Einsamkeit im Alter – Gesundheitsrisiko und therapeutische Herausforderung

Lutz M. Drach
Schwerin

Einsamkeit ist ein unangenehmes Gefühl, das aus der Diskrepanz zwischen den ersehnten und aktuell vorhandenen Beziehungen des Individuums entsteht, und muss von sozialer Isolation, aber auch von psychischen Störungen wie z.B. Depression abgegrenzt werden. Neben Einsamkeit als kürzer dauerndes, reaktiv verursachtes Gefühl (state), kann sie einen Persönlichkeitszug mit der lebenslangen Bereitschaft (trait) darstellen. Die Kategorie »Einsamkeit« hat noch keinen festen Platz in der klinischen Diagnostik gefunden und wird in ICD-10 oder DSM-IV nicht erwähnt.
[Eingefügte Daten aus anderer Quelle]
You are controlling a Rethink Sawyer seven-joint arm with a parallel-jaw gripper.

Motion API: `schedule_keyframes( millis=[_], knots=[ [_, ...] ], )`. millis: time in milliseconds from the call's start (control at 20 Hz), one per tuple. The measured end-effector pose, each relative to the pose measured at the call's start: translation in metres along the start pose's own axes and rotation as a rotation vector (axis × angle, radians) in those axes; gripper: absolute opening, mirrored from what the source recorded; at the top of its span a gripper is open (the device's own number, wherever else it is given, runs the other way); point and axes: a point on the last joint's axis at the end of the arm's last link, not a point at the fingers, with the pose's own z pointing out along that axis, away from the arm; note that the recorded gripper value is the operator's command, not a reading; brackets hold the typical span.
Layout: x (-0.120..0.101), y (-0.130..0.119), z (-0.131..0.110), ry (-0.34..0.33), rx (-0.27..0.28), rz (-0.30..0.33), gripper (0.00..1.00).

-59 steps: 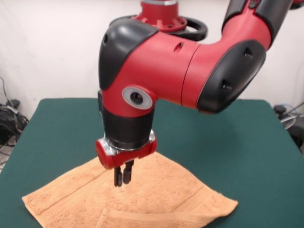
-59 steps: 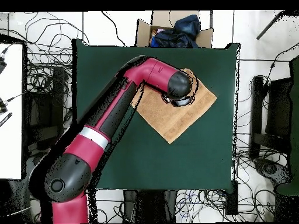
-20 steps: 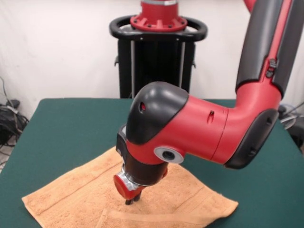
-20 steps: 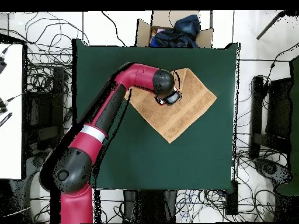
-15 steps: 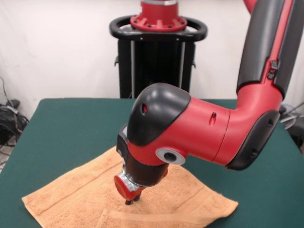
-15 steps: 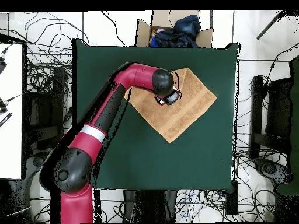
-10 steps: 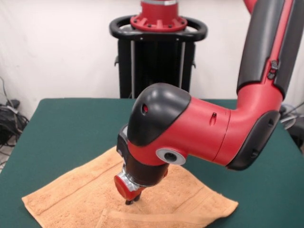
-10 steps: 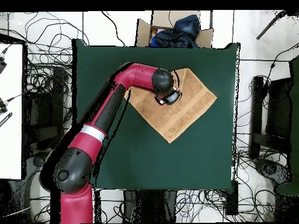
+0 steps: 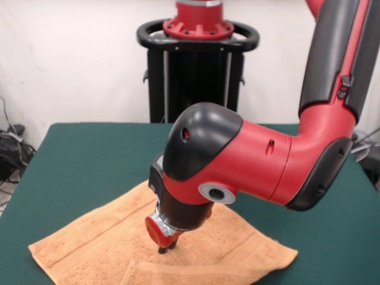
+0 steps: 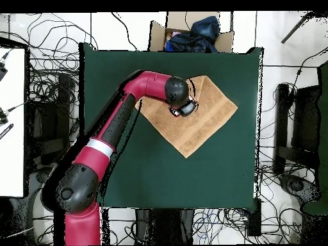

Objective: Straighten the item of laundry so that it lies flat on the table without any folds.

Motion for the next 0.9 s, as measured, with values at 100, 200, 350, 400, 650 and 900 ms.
schedule_keyframes(
  millis=[100, 200, 350, 400, 650, 900],
  knots=[
    [0.001, 0.002, 0.001, 0.002, -0.001, 0.003, 0.0],
    [0.003, 0.005, 0.001, 0.005, -0.002, 0.005, 0.0],
    [0.005, 0.013, 0.002, 0.014, -0.003, 0.011, 0.0],
    [0.007, 0.016, 0.002, 0.018, -0.003, 0.013, 0.0],
    [0.015, 0.032, 0.006, 0.04, -0.005, 0.027, 0.0],
    [0.027, 0.047, 0.01, 0.055, -0.014, 0.05, 0.0]
  ],
)
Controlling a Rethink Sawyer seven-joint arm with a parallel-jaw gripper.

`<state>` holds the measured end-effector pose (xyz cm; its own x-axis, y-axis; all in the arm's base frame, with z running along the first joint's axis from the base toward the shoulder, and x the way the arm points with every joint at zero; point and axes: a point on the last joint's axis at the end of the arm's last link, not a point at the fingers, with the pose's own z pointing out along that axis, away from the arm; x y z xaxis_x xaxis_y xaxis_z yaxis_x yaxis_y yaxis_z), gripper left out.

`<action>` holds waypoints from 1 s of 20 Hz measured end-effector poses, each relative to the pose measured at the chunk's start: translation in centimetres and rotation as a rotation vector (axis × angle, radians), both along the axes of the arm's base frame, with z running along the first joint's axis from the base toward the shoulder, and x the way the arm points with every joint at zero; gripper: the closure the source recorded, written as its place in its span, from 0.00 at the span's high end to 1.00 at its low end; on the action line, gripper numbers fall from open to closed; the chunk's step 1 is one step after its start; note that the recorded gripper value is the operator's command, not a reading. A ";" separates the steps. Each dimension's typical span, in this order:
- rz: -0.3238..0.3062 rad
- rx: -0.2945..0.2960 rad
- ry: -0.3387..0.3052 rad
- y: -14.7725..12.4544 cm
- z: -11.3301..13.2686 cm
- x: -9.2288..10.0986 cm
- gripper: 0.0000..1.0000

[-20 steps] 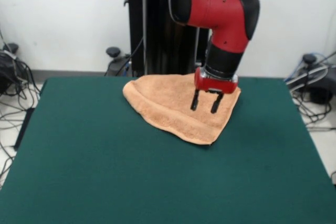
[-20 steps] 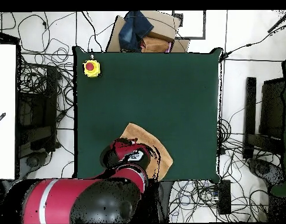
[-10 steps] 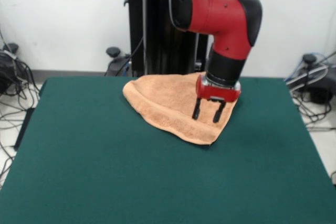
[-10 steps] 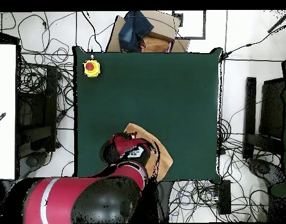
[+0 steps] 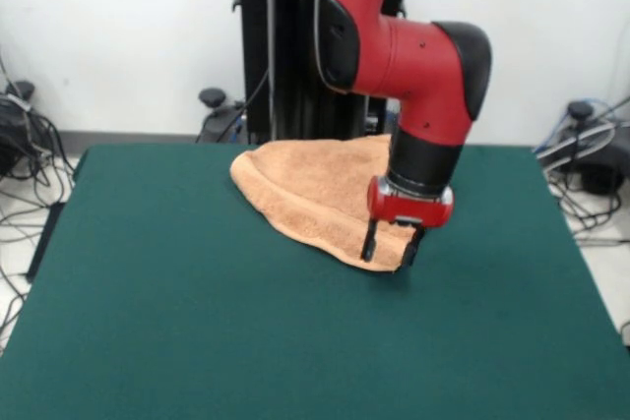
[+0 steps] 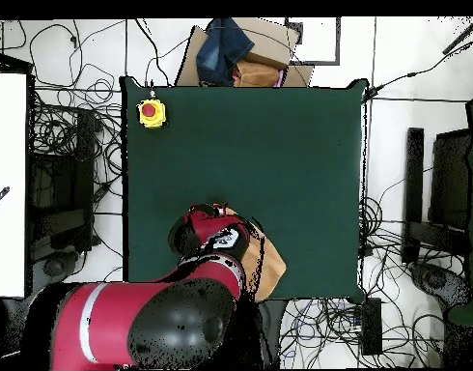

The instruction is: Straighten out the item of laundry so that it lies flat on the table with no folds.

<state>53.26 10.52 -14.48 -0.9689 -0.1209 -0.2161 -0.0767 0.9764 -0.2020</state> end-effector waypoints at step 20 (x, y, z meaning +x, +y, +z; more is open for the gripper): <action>0.001 0.001 0.002 0.3 -2.3 0.0 1.00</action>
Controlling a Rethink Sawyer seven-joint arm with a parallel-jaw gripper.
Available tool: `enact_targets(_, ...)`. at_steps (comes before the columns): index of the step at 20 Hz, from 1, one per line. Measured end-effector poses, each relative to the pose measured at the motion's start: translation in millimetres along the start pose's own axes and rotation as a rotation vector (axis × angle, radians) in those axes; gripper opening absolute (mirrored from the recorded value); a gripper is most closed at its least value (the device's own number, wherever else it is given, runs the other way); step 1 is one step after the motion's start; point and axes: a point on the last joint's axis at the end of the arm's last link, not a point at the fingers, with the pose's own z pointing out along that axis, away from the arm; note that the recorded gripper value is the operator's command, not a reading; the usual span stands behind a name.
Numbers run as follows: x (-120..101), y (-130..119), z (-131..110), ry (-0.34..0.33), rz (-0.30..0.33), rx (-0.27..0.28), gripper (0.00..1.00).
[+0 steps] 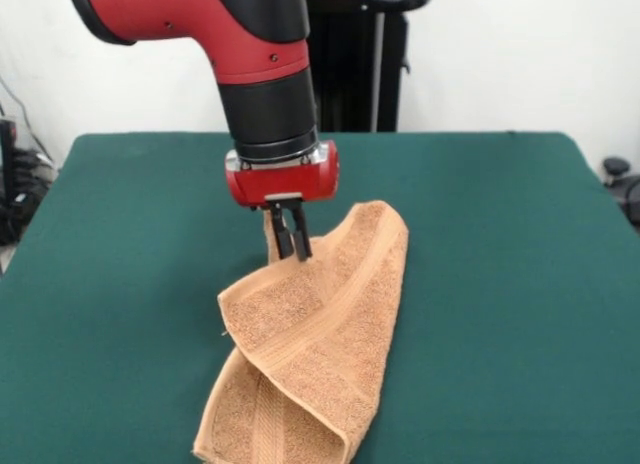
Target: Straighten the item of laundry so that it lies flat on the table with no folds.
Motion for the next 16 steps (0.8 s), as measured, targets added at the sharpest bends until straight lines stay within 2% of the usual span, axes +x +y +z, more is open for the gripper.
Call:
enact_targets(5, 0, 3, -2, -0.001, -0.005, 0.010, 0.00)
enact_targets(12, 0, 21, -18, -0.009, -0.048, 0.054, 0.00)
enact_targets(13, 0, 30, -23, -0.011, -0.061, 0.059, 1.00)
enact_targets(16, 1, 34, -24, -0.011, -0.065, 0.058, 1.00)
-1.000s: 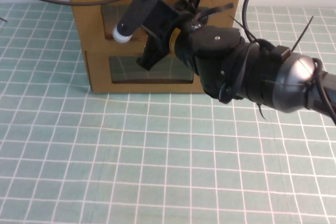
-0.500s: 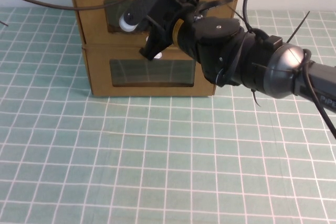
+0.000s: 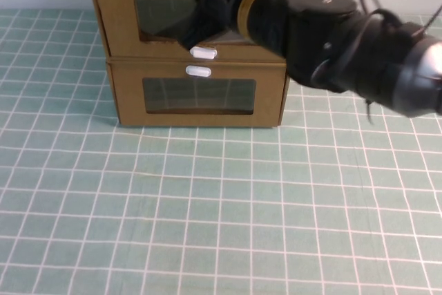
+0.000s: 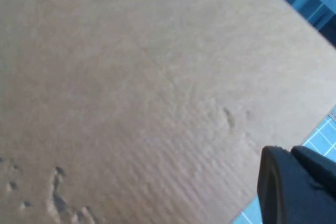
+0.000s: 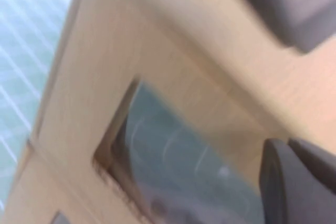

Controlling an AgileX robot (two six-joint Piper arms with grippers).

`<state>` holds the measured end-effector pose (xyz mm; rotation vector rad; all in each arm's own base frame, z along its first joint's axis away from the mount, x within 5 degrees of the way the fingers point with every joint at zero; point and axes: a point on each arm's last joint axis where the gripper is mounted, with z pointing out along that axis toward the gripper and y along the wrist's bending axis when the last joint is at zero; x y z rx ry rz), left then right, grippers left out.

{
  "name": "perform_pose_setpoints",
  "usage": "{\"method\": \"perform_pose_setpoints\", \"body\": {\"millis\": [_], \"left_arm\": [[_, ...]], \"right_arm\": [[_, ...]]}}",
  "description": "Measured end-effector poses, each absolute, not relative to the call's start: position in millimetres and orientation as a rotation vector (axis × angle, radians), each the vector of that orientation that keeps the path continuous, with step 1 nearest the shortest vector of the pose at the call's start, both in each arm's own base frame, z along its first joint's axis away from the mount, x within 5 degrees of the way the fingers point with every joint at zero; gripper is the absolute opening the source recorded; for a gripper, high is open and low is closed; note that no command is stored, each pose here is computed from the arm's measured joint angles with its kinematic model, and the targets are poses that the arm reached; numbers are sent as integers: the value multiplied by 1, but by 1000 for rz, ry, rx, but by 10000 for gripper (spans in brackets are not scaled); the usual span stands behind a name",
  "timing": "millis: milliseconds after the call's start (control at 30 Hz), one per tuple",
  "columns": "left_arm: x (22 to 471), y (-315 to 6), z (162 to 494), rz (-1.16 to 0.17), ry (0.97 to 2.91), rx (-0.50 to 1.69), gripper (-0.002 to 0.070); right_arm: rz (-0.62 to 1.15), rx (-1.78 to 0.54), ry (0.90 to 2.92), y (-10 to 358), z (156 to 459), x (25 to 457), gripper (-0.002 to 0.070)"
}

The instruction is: Close the shoe box

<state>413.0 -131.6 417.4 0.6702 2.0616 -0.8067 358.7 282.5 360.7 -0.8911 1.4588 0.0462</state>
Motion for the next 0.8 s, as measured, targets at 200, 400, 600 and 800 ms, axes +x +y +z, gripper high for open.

Das Assessment kann mit Hilfe der UCLA-Loneliness-Scale (deutsch: Hamburger Einsamkeitsskala, HES) erfolgen, für klinische Zwecke ist meist die schlichte Frage nach Einsamkeit ausreichend. Obwohl entgegen dem Altersstereotyp die meisten Älteren nicht einsam sind, ist Einsamkeit insbesondere bei alleinstehenden älteren Männern und Hochaltrigen beiderlei Geschlechts häufig und mindert die Lebensqualität erheblich. Einsamkeit verkürzt die Lebenserwartung, erhöht das Risiko von Behinderung und führt wahrscheinlich zu erhöhter Inanspruchnahme des Gesundheitssystems. Soziale Isolation und Einsamkeit sind bei Älteren Risikofaktoren für Depressionen, Demenz und wahrscheinlich auch für Wahn- und Angststörungen. Dabei ist insbesondere die starke Assoziation mit dem Auftreten von Depressionen und ihrer schlechteren Prognose gut belegt. Deshalb sind sowohl eine primäre Prävention bei besonders vulnerablen Personen, als auch die gruppenpsychotherapeutisch unterstützte soziale Aktivierung von psychisch kranken Älteren notwendig.